The goals outlined in Kanaroglou et al. are extremely important for two reasons. First, air pollution monitoring for capturing spatial variability in exposure is expensive and time consuming. Therefore, it is critically important to optimize the locations of sample sites, so that they capture and represent population exposure. Second, our understanding of the exposure in microenvironments is far from complete due to the limited spatial coverage of air pollution monitoring networks. While these goals are important, the methodology they proposed to identify an optimal network of monitoring stations suffers from a number of weaknesses and failed to meet the objectives outlined in their paper. The remainder of this article is organized into three sections. The first section presents an overview of LAM for operational research. The second section describes the main weaknesses of the sampling design Kanaroglou et al. used.
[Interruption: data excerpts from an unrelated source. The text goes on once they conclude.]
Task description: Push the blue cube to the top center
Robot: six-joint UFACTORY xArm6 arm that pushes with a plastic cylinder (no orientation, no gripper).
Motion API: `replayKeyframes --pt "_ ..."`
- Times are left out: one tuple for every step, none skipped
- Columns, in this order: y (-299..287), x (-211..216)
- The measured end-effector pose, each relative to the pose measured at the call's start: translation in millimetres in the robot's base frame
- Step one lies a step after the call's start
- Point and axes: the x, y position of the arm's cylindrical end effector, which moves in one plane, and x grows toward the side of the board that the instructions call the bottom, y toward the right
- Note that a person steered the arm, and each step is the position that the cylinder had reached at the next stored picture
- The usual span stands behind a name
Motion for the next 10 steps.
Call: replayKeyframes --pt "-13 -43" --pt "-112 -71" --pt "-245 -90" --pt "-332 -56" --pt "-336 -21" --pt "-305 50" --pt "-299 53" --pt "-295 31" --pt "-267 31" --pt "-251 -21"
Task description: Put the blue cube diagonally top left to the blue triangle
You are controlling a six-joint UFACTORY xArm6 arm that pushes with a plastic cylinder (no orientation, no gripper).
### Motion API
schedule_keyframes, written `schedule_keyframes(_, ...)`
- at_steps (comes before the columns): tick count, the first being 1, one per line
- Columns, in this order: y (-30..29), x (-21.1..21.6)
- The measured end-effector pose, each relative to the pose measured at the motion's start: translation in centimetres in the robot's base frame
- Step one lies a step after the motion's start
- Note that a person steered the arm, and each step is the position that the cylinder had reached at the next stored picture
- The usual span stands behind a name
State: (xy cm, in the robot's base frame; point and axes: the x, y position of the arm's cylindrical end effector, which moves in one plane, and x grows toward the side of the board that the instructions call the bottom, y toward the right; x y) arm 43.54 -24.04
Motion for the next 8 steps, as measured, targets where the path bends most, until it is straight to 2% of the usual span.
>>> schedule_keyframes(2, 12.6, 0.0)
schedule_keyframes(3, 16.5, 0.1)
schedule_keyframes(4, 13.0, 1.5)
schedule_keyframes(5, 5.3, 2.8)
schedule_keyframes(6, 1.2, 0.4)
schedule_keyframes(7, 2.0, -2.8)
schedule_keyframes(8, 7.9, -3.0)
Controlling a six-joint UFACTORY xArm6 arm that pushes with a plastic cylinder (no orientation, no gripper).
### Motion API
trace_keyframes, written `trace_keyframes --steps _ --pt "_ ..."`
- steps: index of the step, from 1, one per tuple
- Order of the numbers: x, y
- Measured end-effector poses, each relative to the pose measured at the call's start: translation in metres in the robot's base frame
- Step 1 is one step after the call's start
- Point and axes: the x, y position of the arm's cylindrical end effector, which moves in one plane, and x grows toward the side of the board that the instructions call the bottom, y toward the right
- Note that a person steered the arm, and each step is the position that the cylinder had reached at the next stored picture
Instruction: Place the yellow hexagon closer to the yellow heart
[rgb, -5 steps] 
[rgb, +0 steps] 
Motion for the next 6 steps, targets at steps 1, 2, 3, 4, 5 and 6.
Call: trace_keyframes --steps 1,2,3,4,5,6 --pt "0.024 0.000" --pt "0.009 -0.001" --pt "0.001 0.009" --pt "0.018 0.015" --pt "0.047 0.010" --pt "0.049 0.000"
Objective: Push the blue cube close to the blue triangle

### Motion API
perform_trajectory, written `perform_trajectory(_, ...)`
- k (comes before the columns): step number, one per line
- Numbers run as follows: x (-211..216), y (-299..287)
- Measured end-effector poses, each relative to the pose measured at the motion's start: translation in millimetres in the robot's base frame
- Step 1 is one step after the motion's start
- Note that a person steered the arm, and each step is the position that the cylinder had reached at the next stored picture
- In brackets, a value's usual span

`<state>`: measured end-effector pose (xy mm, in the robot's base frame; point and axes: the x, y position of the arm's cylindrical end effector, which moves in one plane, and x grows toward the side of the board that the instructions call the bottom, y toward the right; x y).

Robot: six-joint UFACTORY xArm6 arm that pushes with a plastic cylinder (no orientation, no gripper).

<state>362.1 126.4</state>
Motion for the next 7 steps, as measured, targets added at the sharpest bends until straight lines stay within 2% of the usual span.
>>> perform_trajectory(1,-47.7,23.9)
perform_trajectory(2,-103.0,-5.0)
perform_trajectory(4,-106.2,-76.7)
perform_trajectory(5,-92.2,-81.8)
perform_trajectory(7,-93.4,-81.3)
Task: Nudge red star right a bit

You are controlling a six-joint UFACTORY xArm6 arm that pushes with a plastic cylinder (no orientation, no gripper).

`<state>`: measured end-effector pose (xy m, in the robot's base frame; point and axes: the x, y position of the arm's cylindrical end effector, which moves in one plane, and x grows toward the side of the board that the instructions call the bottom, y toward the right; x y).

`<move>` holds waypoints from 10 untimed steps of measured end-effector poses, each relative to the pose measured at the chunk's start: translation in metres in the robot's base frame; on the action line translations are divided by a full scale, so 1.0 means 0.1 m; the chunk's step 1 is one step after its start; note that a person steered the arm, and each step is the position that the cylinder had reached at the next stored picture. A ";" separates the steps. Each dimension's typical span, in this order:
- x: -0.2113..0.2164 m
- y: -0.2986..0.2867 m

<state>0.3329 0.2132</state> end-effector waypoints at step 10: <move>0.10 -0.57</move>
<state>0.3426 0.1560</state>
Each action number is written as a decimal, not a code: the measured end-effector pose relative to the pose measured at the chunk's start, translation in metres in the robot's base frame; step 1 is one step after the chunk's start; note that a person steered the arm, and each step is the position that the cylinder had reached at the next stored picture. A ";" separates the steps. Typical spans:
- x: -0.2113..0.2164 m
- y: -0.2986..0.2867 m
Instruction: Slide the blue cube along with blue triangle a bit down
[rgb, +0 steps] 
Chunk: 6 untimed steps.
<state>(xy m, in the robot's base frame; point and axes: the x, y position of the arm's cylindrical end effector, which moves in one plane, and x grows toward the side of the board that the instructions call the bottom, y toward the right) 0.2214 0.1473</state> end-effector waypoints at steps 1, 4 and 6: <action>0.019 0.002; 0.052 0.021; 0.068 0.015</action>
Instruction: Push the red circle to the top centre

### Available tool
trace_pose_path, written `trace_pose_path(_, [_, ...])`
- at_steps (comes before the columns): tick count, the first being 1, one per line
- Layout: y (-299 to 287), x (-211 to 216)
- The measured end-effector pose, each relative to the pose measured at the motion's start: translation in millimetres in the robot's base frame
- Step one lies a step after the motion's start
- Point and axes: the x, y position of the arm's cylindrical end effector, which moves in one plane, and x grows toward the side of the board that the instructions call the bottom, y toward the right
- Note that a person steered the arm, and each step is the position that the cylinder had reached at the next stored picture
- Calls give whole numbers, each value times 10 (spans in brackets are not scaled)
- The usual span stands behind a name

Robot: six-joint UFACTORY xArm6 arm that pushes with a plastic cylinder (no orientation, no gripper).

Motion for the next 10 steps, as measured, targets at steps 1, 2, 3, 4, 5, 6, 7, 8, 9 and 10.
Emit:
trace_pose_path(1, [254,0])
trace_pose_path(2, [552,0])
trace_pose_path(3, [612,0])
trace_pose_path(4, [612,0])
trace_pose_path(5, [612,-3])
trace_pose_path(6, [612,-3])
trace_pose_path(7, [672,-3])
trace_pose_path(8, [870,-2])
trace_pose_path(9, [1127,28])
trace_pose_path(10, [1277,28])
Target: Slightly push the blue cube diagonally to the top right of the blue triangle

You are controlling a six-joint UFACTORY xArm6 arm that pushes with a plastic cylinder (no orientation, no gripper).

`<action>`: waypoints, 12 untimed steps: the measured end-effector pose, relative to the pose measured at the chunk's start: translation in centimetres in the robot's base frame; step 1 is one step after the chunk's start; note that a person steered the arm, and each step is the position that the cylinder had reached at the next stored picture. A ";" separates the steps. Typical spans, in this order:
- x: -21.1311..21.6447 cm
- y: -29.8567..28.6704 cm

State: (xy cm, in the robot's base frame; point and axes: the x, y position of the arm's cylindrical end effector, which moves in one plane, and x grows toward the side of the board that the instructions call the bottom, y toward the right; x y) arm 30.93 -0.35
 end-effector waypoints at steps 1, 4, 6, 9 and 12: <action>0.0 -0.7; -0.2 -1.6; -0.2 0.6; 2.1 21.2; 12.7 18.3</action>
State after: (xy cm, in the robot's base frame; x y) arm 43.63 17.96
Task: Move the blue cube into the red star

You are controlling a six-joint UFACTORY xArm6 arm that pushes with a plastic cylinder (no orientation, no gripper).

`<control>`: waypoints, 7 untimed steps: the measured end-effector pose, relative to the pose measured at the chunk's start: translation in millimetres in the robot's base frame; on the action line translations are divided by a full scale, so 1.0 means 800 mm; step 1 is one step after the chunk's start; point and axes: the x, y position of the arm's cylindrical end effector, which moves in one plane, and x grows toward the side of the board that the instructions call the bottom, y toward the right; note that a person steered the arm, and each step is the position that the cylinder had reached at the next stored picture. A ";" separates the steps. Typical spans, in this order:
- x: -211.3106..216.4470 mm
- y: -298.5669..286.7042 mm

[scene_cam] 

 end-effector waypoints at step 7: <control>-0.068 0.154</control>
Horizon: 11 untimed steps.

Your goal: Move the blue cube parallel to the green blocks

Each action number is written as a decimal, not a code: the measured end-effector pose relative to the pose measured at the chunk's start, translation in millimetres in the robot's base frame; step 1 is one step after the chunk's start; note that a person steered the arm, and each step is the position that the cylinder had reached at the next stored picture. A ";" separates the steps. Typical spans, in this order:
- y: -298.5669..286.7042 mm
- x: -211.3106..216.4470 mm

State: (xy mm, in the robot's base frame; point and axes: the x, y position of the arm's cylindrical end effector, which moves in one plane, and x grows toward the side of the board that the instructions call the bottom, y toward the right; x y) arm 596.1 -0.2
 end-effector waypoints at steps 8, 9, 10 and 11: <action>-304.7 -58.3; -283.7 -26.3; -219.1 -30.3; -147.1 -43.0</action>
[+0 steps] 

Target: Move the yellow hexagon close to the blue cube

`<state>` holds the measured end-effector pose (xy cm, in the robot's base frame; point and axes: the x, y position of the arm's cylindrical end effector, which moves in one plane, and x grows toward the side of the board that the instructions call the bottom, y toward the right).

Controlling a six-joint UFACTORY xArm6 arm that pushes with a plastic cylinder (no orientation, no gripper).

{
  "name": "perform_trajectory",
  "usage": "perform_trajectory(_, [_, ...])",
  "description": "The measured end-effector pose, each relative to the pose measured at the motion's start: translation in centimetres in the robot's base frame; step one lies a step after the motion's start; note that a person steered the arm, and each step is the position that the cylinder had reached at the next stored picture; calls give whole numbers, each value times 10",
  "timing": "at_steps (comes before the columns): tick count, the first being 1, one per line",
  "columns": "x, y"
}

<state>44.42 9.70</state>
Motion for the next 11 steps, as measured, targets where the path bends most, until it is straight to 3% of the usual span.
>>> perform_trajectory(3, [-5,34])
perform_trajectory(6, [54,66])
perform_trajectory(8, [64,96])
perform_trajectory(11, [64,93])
The final section details the optimal spatial sampling design that captures maximum variance with the minimum sample size and addresses the weaknesses of Kanaroglou et al.’s sampling design.
2. LOCATION ALLOCATION MODEL – INTRODUCTION
2.1 Location-Allocation Model for Air Pollution Sampling Network
Operational research utilizes the location-allocation model (LAM) for various purposes, including service delivery, strategic planning and operational research. The implementation of LAM requires data on three different things – (a) a list of demand sites (i.e. all areas for which air pollution estimates are required), (b) potential candidate locations of service centers (i.e. a list of all logistically feasible locations where samplers can be deployed), and (c) a network that will connect both demand points and candidate locations. The third, however, is not essential if demand sites and candidate sites are not connected through a transport network, and Cartesian distance is used to establish the connectivity between these two. A theoretical framework and comparison of different LAMs are available elsewhere.3
3. Critique of Kanaroglou et al.’s Sampling Design
3.1 LAM for spatial sampling for air pollution monitoring
Kanaroglou et al. recognize the importance of intra-city variability in air pollution and utilize it as one of two criteria for determining the weights of candidate locations. The methodology they used for capturing spatial variability and weighting it by the population is problematic. First, weighting spatial variability (in the air pollution surface) by the population can result in the selection of redundant sites and degrade the efficiency of the sample design to capture population exposure. Weighting demand by population biases the site selection in favor of densely populated areas and does not necessarily capture spatial heterogeneity in air pollution. For example, selecting a site in an area of high spatial autocorrelation (in air pollution distribution) is adequate to capture population exposure in that area. And of course, one would like to restrict the selection of sample sites to residential areas only, if the goal of sampling is to assess population exposure.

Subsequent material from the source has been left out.